## INFORMATION SUPPLIED

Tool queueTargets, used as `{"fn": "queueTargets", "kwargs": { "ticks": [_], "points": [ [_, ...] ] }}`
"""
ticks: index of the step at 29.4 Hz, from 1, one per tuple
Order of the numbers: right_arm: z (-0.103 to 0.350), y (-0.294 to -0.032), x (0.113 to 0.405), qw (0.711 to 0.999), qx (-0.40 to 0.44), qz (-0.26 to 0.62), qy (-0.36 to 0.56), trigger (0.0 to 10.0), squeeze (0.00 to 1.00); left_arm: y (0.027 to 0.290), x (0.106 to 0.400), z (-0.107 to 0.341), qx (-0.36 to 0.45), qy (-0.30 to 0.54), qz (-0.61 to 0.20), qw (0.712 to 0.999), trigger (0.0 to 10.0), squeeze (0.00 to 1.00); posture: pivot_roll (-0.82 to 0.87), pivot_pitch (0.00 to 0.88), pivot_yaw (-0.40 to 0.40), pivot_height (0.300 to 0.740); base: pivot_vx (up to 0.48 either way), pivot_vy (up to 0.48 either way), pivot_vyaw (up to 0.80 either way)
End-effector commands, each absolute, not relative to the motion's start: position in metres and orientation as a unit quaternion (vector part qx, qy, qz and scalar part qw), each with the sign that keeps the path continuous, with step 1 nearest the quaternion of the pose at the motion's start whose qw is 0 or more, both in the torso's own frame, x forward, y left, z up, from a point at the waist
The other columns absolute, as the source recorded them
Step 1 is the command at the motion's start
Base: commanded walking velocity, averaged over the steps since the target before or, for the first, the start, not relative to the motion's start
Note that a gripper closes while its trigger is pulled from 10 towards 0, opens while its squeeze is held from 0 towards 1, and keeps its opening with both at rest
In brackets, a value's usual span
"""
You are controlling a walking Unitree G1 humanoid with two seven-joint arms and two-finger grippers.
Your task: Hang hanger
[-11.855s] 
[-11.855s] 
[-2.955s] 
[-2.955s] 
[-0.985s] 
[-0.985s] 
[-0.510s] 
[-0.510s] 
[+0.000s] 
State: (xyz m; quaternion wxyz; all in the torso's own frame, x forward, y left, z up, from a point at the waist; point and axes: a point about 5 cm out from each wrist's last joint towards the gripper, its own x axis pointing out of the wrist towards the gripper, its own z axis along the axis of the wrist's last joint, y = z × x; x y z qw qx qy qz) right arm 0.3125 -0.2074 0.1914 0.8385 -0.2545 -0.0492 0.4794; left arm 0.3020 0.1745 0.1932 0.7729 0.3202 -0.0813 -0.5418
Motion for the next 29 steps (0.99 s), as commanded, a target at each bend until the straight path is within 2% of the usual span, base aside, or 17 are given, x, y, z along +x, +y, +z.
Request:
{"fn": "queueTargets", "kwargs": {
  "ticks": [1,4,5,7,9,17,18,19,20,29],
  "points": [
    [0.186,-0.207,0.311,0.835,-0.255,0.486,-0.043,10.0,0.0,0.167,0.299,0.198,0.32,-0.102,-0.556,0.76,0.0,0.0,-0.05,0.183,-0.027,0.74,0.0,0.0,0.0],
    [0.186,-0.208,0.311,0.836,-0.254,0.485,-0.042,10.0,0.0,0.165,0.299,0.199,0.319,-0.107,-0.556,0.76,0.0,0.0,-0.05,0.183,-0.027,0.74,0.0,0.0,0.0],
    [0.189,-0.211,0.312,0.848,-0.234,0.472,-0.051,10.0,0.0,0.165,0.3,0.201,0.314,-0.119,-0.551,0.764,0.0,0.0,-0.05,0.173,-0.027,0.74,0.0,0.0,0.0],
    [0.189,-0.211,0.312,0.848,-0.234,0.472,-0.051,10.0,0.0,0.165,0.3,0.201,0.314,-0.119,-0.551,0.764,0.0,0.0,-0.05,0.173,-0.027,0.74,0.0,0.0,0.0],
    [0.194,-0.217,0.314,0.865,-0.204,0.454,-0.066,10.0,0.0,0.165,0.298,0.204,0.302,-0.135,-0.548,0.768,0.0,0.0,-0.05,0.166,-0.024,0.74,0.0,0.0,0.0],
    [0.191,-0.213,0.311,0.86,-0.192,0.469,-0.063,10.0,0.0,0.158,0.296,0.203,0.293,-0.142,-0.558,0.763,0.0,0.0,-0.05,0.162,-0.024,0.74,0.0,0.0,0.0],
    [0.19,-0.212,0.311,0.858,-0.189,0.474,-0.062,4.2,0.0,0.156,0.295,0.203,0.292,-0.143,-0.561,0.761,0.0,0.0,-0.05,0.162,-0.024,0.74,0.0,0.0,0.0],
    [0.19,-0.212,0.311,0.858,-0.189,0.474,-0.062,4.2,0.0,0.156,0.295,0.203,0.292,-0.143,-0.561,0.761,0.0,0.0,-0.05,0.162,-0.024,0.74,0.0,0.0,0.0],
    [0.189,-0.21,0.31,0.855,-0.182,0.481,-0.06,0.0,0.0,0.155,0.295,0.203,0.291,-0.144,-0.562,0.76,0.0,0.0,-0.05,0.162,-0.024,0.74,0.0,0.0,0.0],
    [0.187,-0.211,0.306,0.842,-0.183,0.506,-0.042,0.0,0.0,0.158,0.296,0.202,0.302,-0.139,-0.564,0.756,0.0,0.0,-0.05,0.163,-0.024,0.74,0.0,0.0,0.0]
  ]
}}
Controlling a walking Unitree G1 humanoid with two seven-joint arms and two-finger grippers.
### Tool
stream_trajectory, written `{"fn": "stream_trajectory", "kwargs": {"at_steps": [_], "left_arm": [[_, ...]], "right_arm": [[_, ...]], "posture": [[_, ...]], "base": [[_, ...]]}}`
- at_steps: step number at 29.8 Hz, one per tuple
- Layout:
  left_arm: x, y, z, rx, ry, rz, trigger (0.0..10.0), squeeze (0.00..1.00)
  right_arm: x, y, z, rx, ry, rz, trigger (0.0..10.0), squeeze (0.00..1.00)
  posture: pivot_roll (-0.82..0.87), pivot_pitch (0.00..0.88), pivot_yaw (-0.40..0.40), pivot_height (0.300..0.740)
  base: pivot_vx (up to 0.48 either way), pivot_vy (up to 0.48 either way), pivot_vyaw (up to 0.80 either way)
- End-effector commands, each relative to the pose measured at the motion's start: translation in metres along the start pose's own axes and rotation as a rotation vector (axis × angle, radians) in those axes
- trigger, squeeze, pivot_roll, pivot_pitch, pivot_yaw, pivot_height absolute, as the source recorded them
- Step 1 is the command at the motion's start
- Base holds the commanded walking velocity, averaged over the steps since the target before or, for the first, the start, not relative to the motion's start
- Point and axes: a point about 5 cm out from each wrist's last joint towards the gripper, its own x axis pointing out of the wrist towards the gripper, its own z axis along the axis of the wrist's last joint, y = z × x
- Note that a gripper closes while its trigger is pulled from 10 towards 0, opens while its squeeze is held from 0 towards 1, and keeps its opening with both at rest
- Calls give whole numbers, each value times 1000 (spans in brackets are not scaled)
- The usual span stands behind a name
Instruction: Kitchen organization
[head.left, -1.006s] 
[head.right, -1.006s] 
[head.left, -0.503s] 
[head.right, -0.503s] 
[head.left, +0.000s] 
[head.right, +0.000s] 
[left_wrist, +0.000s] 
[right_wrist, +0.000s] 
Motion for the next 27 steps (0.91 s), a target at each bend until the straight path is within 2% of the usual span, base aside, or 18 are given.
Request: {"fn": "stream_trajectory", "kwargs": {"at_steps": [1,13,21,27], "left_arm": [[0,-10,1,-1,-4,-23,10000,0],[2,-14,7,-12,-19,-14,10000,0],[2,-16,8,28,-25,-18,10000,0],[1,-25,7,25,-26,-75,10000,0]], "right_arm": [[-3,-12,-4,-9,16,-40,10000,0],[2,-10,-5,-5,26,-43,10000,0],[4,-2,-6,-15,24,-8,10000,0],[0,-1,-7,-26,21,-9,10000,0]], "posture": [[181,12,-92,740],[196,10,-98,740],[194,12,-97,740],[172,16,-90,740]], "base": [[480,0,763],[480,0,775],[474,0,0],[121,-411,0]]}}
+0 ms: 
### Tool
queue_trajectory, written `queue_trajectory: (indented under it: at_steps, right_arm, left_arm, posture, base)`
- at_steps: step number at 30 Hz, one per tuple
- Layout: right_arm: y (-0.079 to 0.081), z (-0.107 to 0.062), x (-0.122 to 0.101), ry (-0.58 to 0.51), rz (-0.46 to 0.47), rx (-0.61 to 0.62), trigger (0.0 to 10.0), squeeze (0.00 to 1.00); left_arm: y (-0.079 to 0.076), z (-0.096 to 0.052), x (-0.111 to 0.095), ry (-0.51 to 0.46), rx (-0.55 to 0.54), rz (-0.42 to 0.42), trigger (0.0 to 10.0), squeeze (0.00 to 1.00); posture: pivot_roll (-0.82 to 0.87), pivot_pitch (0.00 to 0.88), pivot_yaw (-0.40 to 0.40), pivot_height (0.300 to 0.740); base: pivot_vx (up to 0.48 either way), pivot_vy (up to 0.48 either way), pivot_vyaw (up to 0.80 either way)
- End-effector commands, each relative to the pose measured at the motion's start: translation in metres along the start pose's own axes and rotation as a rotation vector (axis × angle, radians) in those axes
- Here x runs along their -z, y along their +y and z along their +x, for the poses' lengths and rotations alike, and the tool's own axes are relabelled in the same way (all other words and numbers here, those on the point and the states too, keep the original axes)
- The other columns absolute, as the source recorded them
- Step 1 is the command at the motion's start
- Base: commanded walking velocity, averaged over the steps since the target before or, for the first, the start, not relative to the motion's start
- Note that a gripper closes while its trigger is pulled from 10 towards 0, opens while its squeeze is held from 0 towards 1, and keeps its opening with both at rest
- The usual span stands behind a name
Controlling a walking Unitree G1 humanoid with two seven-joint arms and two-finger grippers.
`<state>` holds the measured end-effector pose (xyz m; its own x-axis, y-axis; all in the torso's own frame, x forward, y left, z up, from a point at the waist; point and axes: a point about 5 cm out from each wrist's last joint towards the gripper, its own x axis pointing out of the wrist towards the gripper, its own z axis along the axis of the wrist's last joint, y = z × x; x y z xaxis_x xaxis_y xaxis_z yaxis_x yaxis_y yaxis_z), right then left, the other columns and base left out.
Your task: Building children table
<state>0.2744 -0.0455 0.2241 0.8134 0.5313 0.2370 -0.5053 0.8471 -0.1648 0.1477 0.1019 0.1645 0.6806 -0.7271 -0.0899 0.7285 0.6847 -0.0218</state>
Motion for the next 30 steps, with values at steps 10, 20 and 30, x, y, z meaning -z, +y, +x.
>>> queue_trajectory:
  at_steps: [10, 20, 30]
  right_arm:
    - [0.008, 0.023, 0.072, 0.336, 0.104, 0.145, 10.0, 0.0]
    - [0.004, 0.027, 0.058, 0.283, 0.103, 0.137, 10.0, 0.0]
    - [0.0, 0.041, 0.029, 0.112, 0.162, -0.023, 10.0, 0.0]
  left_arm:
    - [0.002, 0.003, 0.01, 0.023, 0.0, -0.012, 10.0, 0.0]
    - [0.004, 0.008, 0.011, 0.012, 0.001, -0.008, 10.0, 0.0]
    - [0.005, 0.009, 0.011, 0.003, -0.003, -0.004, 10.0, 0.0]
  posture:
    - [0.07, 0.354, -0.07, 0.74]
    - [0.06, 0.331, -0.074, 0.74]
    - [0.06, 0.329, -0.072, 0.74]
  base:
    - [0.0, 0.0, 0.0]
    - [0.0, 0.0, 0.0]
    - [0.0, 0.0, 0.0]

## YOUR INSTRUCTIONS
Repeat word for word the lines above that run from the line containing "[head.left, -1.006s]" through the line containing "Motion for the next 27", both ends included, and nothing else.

## ANSWER TO THE PROBLEM
[head.left, -1.006s] 
[head.right, -1.006s] 
[head.left, -0.503s] 
[head.right, -0.503s] 
[head.left, +0.000s] 
[head.right, +0.000s] 
[left_wrist, +0.000s] 
[right_wrist, +0.000s] 
Motion for the next 27 steps (0.91 s), a target at each bend until the straight path is within 2% of the usual span, base aside, or 18 are given.

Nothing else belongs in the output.